▶ **Exercise objective**
Write out the data word for word, taking care that no picture is carried over.
================
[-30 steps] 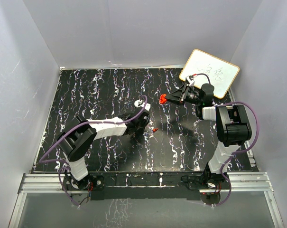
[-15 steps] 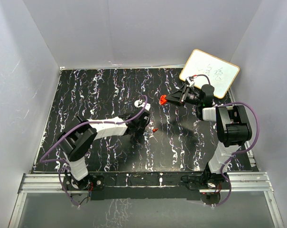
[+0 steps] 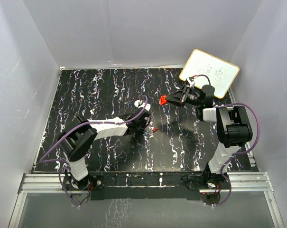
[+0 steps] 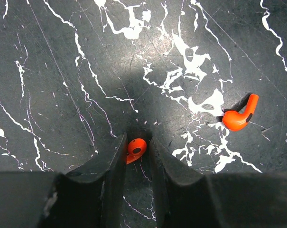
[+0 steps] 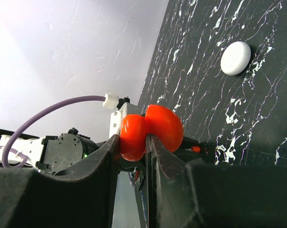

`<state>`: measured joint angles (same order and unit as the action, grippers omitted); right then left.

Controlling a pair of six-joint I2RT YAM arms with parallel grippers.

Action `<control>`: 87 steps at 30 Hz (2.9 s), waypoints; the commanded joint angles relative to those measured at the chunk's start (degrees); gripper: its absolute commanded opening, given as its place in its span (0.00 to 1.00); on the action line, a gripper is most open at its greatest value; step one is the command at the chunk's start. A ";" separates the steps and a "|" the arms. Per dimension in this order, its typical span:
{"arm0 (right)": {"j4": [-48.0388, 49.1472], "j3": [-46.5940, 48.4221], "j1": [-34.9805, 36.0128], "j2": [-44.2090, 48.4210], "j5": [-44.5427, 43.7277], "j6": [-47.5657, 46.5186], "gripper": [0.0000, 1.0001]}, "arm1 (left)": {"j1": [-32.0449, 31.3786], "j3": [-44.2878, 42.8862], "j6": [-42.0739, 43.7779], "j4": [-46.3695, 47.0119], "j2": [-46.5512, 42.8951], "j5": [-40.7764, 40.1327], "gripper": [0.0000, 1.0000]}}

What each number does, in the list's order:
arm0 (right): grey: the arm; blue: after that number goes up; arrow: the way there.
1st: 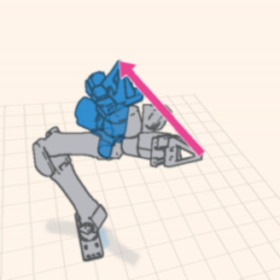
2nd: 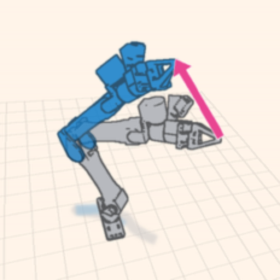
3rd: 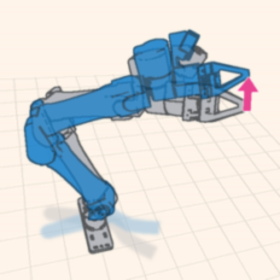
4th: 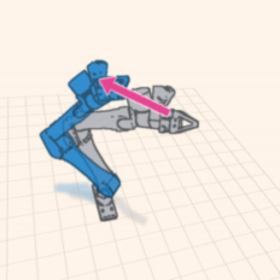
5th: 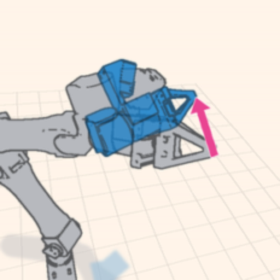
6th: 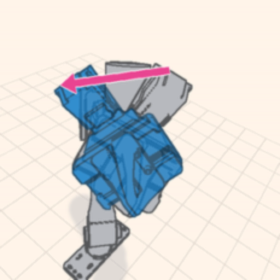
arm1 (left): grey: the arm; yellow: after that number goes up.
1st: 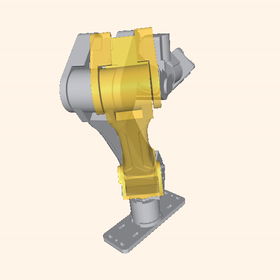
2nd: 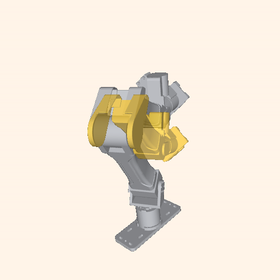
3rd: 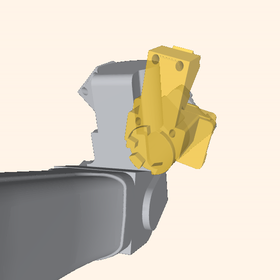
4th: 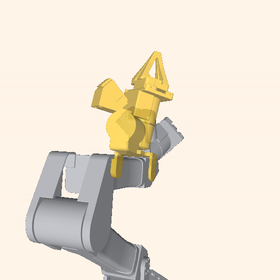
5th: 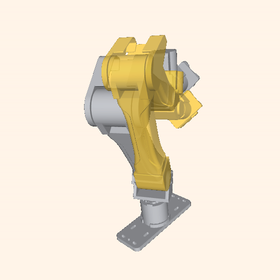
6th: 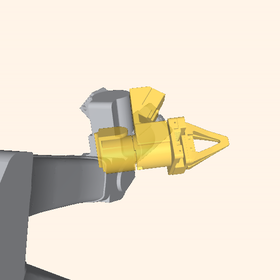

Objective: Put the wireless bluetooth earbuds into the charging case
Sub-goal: Pick up the earbud from the center of the board, then place the earbud in the charging case.

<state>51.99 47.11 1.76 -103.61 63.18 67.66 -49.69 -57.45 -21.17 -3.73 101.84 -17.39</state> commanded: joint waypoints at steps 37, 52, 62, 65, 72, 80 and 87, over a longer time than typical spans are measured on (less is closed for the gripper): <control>3.78 0.43 -0.31 2.41 0.49 -0.03 0.00 | 9.21 -3.43 1.03 7.17 -16.52 11.47 0.00; 8.68 -0.39 -0.11 1.01 0.56 2.73 0.00 | 18.23 -2.04 -7.06 27.14 -17.48 27.18 0.00; 21.50 -1.11 1.86 -2.71 0.33 11.75 0.00 | 22.14 4.21 -18.57 50.89 -14.01 36.09 0.00; 24.35 -0.72 3.05 -4.17 -0.17 13.66 0.00 | 22.84 5.60 -23.88 60.43 -11.35 38.62 0.00; 34.30 -0.25 5.01 -8.06 -1.83 20.44 0.00 | 23.42 7.65 -34.87 76.40 -5.48 42.55 0.00; 40.61 -0.39 6.42 -10.93 -4.09 23.86 0.00 | 23.44 10.73 -40.38 87.59 -3.60 42.85 0.00; 44.99 0.16 7.44 -13.47 -6.93 28.89 0.00 | 23.44 11.53 -45.15 97.62 0.55 43.39 0.00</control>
<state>84.64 46.04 8.56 -116.18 59.07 93.36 -26.68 -46.72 -62.76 83.13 100.16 24.97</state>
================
▶ **Result of this task**
[-30 steps] 
[-15 steps] 
[+0 steps] 
[+0 steps] 
[+0 steps] 

`<state>`: measured joint angles (same order and unit as the action, grippers omitted); right then left.

Controlling a pair of six-joint I2RT YAM arms with parallel grippers.

Action `<control>`: 87 steps at 30 Hz (2.9 s), waypoints; the commanded joint angles relative to those measured at the chunk's start (degrees); gripper: its absolute commanded opening, given as its place in its span (0.00 to 1.00); on the action line, a gripper is most open at its greatest value; step one is the command at the chunk's start. A ";" separates the steps and a "|" the arms. Per dimension in this order, its typical span:
{"arm0 (right)": {"j4": [-48.0388, 49.1472], "j3": [-46.5940, 48.4221], "j1": [-34.9805, 36.0128], "j2": [-44.2090, 48.4210], "j5": [-44.5427, 43.7277], "j6": [-47.5657, 46.5186], "gripper": [0.0000, 1.0001]}, "arm1 (left)": {"j1": [-32.0449, 31.3786], "j3": [-44.2878, 42.8862], "j6": [-42.0739, 43.7779], "j4": [-46.3695, 47.0119], "j2": [-46.5512, 42.8951], "j5": [-40.7764, 40.1327], "gripper": [0.0000, 1.0000]}}

What each number does, in the list's order:
arm0 (right): grey: the arm; blue: after that number goes up; arrow: the way there.
1st: 
2nd: 
3rd: 
4th: 
5th: 
6th: 
arm1 (left): grey: the arm; yellow: after that number goes up.
1st: 
2nd: 
3rd: 
4th: 
5th: 
6th: 

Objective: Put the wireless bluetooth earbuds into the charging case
Sub-goal: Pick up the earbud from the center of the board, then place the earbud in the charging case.

<state>51.99 47.11 1.76 -103.61 63.18 67.66 -49.69 -57.45 -21.17 -3.73 101.84 -17.39</state> commanded: joint waypoints at steps 37, 52, 62, 65, 72, 80 and 87, over a longer time than typical spans are measured on (less is closed for the gripper): <control>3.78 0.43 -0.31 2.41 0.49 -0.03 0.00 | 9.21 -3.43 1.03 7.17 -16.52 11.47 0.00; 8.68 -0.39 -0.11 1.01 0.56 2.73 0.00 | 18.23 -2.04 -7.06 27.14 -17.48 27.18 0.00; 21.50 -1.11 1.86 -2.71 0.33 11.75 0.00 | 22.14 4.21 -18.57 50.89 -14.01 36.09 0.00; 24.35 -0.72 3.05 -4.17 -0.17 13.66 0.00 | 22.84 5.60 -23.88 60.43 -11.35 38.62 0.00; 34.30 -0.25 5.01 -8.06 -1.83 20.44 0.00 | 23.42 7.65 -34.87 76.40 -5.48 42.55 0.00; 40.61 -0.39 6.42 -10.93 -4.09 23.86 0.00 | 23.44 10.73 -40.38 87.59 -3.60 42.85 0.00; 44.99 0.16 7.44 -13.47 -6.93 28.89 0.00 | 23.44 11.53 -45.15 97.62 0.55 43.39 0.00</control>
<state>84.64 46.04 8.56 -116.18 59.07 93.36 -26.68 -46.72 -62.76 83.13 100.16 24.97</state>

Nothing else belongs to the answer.